[Items listed in a dataset]

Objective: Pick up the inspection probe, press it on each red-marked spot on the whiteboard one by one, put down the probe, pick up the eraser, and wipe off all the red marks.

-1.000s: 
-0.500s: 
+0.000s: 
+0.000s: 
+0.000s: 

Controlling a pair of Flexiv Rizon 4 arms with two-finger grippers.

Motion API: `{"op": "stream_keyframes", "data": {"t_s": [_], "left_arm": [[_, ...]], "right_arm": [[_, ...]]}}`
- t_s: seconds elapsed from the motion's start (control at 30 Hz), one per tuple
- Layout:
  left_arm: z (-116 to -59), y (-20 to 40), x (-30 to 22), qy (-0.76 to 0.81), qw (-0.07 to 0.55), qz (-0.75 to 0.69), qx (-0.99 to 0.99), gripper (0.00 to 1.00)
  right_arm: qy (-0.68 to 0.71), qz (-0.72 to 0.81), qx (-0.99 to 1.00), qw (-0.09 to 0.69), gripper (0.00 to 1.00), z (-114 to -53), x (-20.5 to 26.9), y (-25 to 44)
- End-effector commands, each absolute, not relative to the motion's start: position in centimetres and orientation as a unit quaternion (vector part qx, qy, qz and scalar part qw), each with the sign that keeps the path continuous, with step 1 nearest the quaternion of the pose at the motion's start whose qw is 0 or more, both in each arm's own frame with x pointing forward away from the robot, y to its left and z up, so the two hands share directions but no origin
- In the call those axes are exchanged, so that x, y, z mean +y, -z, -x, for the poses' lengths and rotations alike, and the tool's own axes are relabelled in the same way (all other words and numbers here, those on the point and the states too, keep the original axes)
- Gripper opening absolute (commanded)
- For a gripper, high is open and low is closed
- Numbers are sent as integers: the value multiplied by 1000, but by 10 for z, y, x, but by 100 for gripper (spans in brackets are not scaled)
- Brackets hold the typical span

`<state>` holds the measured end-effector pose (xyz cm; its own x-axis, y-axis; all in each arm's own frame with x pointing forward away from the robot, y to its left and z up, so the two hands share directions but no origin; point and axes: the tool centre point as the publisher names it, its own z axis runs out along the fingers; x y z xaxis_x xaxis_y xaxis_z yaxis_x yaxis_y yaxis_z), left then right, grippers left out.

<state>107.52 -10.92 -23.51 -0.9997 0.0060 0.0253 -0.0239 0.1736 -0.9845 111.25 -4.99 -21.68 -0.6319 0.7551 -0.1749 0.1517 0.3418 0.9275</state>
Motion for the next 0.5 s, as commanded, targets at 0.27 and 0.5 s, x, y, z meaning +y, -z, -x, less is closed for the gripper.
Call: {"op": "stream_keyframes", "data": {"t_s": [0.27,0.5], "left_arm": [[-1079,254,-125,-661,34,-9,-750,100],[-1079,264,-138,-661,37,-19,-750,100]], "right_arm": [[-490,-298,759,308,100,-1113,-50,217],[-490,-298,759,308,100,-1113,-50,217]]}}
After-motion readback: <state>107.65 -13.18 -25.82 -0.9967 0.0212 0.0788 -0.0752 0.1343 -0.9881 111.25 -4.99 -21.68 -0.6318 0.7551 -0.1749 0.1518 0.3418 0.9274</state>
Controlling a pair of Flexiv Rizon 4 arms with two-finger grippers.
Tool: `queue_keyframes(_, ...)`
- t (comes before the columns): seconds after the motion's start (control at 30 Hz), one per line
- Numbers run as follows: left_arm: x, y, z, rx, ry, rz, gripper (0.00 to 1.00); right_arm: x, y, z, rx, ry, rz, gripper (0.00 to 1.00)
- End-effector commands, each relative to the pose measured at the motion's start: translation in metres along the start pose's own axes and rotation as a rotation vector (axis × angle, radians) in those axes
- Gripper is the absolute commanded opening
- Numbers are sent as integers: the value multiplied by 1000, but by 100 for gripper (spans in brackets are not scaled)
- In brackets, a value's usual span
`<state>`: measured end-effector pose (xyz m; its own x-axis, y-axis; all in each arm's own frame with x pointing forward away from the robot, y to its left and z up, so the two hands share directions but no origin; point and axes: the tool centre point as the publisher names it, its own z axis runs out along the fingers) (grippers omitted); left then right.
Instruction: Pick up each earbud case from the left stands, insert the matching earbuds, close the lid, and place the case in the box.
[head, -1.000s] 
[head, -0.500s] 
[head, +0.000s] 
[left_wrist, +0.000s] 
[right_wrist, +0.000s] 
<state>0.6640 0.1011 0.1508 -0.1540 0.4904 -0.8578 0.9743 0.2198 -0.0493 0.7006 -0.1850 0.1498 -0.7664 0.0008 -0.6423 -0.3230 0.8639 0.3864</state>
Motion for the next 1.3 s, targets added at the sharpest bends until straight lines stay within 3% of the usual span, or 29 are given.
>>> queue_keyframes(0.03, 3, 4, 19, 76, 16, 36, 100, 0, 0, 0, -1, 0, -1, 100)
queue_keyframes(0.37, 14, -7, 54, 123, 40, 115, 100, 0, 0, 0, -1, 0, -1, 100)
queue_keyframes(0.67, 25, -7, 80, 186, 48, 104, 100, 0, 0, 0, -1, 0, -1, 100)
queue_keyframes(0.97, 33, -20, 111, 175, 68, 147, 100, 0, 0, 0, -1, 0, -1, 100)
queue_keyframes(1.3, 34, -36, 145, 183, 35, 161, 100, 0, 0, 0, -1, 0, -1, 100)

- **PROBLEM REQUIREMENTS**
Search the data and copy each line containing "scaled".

- **WRITTEN ANSWER**
- Numbers are sent as integers: the value multiplied by 1000, but by 10 for z, y, x, but by 100 for gripper (spans in brackets are not scaled)
- Numbers are sent as integers: the value multiplied by 1000, but by 100 for gripper (spans in brackets are not scaled)

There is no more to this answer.